Can you send me a scientific article about this, please? There is an
article that shows the opposite of what your claim. Check:

Zuti, W.B. & Golding, L.A. The Physician and Sports Medicine. 4 (1):
49-53, 1976.

A summary is on http://www.exrx.net/FatLoss/DietExStudy.html.

Person who were on a diet actually gained a little bit of muscle mass!

>
> Doug, you don't need to believe me or anyone else. Try it for yourself.
> Get a close up of your biceps, before, and then one afterward, from the
> very same camera position and lens setting. And compare your strength
> before, and your strength afterward.


It is not about believing - I always prefer to follow reasonable and
tested hypothesis.

> For heaven's sake, don't let a minor thing like muscle atrophy (which
> may be both minor and temporary), stop you from losing excess body fat!
> That would just be very wrong.


I am discussing this topic, because I want to find an optimal approach
to lose weight while remaining with a lot of muscle.
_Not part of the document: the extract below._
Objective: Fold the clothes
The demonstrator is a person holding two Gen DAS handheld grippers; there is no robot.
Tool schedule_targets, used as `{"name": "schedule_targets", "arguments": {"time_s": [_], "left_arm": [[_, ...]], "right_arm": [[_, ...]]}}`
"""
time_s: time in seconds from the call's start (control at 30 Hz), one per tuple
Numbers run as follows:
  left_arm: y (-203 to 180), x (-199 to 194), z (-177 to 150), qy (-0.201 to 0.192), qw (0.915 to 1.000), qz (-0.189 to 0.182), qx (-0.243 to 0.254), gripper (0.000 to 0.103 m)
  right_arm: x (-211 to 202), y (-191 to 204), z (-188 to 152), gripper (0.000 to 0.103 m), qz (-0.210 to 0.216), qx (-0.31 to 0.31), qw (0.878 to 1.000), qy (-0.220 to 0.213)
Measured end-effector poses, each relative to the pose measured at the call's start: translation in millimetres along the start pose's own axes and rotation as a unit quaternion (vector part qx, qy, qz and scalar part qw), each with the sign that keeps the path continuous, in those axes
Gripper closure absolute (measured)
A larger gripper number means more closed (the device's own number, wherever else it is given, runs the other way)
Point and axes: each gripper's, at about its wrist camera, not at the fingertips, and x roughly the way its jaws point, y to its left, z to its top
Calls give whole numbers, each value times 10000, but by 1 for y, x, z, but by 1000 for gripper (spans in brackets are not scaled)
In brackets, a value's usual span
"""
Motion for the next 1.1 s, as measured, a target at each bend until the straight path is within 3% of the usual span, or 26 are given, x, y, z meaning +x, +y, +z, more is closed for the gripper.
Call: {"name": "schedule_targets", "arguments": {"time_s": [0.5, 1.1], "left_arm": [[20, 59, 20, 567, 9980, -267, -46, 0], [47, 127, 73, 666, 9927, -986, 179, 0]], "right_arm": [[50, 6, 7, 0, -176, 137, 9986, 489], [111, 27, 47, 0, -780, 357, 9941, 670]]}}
I am taking this seriously, because a vague answer is no answer for me. :)
 
M

Matthew Venhaus

Guest
cguttman <[email protected]> wrote in message
news:[email protected]
> Thanks.
>
> > Google on nitrogen balance while in negative energy balance, and

muscle
> > atrophy from restrictive diets, etc.

>
> ok. My question is now: Can I keep a positive nitrogen balance while

in
> negative energy balance?
>

With sufficient protein intake, sure. But for hormonal reasons, I
think the more important factor for optimal muscle hypertrophy is a
positive energy balance.

You've also mention doing "heaploads" of exercise. In some cases, less
is more. Perhaps you could be more specific about what you are doing
in terms of exercise?

> My approach to keep a positive nitrogen balance would be to make

sure
> that I have enough complete proteins in my blood throughout the day.
> That means that I would eat/drink ~10grams of complete protein every

2-3
> hrs. Sounds reasonable?
>

Is that waking hours? If you are eating 80g of protein per day (16
walking hours, 10g every 2 hours) it doesn't sound like enough. At an
energy deficit, your body will be using protein as an energy source so
you will need a bit more protein to compensate.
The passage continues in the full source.